| Required work |
Your answer is to be the count alone: the number of lines in the data below where "person" appears.

| Data for the task |
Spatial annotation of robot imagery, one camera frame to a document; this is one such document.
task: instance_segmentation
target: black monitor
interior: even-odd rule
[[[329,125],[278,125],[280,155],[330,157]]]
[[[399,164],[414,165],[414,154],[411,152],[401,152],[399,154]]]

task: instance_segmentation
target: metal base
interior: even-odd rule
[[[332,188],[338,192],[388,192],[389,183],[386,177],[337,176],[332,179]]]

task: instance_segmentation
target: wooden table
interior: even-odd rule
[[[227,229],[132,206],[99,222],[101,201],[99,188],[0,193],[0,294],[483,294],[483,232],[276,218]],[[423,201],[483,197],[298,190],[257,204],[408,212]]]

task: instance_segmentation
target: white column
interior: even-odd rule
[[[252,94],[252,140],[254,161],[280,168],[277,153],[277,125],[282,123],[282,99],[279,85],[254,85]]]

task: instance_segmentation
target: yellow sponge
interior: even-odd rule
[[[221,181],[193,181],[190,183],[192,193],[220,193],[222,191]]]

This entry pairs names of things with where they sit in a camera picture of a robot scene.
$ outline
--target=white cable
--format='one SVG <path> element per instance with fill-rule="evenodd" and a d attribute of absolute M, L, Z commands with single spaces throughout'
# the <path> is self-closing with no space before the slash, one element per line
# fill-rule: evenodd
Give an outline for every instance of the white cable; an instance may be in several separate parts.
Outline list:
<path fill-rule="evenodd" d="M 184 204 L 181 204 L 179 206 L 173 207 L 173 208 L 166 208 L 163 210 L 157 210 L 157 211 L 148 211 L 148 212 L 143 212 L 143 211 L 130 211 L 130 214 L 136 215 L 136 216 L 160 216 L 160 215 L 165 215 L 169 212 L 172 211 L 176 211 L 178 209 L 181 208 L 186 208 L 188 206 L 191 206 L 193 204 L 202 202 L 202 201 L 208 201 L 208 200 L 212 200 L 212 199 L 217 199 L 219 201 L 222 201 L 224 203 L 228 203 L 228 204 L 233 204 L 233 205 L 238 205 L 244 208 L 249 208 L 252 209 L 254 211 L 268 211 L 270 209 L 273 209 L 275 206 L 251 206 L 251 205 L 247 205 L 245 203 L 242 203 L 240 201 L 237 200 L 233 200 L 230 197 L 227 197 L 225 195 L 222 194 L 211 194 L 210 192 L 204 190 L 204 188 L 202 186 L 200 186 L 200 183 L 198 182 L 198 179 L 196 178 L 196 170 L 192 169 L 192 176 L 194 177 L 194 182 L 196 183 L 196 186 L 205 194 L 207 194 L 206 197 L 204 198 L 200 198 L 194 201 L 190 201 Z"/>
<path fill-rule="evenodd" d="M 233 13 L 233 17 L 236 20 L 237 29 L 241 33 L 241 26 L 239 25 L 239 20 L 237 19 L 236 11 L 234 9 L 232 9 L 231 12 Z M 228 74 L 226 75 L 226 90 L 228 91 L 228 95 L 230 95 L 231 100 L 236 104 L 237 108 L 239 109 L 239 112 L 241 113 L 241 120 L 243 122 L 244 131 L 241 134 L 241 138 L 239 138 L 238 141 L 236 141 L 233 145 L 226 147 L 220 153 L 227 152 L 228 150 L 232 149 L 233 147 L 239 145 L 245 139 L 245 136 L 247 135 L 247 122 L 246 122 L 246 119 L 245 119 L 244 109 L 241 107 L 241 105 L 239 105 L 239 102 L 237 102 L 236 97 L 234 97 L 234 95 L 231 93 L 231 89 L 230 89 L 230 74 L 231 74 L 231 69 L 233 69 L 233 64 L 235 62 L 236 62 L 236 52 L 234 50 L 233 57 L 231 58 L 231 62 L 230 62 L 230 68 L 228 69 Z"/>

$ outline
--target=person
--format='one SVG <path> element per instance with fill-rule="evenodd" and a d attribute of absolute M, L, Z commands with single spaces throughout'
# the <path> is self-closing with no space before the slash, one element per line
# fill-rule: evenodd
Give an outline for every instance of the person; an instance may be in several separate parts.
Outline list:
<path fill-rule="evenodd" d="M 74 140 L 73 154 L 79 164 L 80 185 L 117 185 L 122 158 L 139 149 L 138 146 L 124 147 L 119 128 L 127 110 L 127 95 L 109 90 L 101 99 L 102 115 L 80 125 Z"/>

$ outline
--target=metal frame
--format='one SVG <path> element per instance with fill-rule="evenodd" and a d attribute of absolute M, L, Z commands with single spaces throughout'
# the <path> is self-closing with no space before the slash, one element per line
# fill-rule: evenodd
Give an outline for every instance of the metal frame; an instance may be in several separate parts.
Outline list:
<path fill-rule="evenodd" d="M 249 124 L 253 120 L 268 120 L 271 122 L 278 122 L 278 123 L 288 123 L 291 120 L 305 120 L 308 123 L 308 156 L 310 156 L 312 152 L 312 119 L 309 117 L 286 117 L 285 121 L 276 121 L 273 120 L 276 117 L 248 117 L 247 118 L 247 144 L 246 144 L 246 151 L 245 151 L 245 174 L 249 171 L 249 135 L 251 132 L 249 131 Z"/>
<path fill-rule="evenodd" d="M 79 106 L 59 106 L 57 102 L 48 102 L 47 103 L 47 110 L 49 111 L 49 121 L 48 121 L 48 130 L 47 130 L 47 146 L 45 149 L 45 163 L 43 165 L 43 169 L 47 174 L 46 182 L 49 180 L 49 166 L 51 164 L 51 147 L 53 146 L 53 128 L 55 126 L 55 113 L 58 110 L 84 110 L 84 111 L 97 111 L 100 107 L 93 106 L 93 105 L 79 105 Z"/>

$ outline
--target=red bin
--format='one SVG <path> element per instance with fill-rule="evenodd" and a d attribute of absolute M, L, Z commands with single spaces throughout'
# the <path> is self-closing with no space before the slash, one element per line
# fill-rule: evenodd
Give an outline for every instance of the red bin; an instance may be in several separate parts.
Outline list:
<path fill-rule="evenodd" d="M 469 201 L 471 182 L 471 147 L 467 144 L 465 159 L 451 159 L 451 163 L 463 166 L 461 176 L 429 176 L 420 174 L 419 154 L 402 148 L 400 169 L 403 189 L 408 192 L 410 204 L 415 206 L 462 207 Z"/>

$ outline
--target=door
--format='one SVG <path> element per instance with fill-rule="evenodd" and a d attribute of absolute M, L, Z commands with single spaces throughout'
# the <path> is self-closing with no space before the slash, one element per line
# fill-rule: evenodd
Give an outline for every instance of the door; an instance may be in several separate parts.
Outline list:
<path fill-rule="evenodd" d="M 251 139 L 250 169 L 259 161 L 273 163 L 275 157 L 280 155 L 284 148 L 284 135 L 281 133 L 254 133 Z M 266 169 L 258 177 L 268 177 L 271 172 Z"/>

| Exercise response |
2